**Data excerpts**

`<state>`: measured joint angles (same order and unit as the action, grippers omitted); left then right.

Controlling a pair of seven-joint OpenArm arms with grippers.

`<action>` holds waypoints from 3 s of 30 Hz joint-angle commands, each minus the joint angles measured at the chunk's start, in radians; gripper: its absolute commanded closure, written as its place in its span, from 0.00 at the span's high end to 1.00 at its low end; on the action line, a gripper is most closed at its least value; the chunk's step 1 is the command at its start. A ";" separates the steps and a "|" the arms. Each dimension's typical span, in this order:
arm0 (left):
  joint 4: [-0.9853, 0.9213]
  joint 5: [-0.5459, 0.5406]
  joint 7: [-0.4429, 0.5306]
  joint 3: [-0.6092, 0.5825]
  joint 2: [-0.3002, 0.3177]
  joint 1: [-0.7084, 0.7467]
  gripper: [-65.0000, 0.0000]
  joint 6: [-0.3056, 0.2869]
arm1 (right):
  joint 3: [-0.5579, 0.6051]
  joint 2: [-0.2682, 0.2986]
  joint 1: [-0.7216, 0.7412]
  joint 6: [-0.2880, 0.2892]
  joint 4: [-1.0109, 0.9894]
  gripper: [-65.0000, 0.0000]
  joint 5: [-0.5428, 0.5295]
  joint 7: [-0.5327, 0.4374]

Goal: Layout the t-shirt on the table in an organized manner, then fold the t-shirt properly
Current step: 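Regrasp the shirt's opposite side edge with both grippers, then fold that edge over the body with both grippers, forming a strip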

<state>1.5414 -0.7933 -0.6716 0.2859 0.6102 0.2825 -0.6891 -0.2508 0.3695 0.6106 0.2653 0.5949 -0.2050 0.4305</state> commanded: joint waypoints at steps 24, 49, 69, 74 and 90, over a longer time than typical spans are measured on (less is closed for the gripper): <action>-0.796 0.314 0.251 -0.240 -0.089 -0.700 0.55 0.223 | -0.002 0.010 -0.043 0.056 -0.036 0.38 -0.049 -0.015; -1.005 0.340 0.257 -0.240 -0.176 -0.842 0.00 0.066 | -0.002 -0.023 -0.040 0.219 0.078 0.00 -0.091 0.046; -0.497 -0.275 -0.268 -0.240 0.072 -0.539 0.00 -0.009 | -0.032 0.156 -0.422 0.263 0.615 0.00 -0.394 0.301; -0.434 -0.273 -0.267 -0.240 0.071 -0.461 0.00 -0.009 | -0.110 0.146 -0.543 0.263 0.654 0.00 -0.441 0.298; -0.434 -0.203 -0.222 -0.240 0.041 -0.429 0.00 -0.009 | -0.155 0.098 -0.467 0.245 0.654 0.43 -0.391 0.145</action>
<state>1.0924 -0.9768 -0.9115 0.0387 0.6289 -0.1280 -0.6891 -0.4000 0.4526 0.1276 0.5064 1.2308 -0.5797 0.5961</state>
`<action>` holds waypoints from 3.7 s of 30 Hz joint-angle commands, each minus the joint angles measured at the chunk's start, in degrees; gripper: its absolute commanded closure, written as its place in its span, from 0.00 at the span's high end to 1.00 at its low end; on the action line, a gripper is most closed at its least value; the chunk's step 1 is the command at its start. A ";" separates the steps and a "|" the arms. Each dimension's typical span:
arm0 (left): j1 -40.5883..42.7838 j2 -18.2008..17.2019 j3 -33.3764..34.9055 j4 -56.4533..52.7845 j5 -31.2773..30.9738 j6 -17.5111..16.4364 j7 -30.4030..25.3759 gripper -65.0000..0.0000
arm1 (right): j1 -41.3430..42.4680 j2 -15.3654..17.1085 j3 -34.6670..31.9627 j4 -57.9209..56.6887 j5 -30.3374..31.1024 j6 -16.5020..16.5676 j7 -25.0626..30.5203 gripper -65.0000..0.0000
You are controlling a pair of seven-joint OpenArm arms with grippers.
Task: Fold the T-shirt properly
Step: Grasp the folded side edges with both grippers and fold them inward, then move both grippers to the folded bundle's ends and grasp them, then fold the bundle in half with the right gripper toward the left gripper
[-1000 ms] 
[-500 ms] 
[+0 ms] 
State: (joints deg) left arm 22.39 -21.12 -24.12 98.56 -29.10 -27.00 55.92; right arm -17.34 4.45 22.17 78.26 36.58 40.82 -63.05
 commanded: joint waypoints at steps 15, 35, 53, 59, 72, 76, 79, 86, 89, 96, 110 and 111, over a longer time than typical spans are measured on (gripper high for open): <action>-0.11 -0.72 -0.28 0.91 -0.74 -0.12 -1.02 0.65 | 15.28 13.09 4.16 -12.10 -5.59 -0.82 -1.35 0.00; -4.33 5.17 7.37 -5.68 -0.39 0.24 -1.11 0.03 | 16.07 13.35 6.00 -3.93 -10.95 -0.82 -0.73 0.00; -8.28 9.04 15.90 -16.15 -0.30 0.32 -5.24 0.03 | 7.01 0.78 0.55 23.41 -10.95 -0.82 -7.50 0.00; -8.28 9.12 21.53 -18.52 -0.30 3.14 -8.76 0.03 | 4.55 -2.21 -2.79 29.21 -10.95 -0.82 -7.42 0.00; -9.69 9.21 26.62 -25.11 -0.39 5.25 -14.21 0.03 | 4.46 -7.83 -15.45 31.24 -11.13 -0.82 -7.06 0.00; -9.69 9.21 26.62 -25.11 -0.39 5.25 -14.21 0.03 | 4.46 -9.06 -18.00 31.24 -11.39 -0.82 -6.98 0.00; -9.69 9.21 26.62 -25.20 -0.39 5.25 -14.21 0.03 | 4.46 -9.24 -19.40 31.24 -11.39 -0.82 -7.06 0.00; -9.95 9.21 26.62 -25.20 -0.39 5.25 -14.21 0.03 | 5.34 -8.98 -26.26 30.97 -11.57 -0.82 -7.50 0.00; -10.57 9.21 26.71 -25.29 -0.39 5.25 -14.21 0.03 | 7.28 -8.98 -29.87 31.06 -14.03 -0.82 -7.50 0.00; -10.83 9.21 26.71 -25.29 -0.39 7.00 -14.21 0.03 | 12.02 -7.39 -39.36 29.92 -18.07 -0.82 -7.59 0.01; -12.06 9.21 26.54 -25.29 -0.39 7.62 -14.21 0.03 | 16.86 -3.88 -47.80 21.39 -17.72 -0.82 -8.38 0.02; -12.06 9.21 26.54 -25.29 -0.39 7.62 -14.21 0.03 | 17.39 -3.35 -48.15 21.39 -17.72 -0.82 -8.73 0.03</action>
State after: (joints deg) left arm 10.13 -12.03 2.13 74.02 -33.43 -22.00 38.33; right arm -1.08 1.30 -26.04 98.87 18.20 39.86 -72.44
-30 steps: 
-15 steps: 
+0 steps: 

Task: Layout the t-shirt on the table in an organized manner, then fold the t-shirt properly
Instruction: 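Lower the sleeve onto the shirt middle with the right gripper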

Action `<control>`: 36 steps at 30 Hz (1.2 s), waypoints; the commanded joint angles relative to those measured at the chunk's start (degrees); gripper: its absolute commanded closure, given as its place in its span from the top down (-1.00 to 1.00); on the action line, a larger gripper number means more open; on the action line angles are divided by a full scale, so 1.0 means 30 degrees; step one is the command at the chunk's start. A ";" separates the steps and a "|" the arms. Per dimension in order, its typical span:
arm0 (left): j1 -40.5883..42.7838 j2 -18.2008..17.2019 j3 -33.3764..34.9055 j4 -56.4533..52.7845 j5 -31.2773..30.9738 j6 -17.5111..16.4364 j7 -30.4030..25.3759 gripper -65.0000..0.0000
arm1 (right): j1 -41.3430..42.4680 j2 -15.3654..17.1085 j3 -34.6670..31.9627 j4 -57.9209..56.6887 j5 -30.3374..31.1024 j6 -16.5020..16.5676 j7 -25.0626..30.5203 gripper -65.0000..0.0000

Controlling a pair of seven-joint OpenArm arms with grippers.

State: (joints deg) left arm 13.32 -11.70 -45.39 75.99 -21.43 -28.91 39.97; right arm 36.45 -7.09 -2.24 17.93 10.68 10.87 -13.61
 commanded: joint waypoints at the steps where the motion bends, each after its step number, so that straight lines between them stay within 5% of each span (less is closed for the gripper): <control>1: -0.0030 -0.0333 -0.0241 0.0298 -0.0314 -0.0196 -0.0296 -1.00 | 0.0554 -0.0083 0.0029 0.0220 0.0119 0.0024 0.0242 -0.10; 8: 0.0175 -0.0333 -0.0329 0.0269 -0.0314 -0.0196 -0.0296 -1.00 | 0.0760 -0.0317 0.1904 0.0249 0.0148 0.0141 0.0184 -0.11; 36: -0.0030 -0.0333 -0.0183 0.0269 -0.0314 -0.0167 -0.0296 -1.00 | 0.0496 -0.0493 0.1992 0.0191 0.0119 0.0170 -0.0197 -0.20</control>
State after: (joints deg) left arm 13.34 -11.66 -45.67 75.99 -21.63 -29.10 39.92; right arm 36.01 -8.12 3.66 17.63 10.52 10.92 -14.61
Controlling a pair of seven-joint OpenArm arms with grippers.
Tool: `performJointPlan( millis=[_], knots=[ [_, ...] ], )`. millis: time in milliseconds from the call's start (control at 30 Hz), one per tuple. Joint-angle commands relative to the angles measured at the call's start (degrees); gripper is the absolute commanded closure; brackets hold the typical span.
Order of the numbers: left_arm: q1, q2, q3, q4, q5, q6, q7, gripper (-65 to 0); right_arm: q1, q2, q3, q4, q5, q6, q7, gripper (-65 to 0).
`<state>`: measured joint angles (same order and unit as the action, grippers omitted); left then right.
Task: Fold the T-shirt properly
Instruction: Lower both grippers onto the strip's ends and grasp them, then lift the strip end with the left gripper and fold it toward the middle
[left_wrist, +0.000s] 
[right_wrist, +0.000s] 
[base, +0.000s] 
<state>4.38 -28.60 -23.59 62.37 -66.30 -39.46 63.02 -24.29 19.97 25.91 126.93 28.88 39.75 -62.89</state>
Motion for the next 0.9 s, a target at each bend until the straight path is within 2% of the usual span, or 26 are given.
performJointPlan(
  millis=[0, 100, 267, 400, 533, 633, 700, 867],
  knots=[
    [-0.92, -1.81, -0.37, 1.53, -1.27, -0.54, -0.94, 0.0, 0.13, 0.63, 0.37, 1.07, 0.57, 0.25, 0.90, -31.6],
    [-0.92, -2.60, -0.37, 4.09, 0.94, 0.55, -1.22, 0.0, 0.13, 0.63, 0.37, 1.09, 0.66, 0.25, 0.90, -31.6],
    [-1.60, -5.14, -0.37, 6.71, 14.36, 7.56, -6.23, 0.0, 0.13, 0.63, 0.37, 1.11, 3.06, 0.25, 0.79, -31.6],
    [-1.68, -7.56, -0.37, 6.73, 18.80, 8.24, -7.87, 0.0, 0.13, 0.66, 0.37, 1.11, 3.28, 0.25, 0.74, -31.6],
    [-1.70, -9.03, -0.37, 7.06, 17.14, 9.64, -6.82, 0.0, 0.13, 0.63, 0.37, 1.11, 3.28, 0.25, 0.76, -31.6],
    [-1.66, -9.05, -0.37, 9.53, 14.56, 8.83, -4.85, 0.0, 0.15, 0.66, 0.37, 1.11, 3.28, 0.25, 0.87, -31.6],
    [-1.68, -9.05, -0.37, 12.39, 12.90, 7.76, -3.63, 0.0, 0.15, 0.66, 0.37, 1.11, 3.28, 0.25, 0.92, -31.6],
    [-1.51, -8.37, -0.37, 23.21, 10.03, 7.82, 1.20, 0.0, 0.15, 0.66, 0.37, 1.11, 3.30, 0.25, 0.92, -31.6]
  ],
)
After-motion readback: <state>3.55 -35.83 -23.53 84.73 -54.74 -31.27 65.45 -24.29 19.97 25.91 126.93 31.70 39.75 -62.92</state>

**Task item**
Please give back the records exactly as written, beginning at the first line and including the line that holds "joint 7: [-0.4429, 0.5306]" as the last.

**Response area**
`<state>`: measured joint angles (same order and unit as the action, grippers omitted); left then right.

Controlling a pair of seven-joint OpenArm arms with grippers.

`<action>` holds waypoints from 3 s of 30 Hz joint-angle commands, each minus the joint angles measured at the chunk's start, in radians; gripper: its absolute commanded closure, written as its place in its span, from 0.00 at the span's high end to 1.00 at its low end; on the action line, a gripper is most closed at its least value; the chunk's step 1 is the command at its start. A ";" separates the steps and a "|" the arms. Each dimension's typical span, in this order:
arm0 (left):
  joint 4: [-0.9853, 0.9213]
  joint 5: [-0.5459, 0.5406]
  joint 7: [-0.4429, 0.5306]

The response to this exercise is now complete.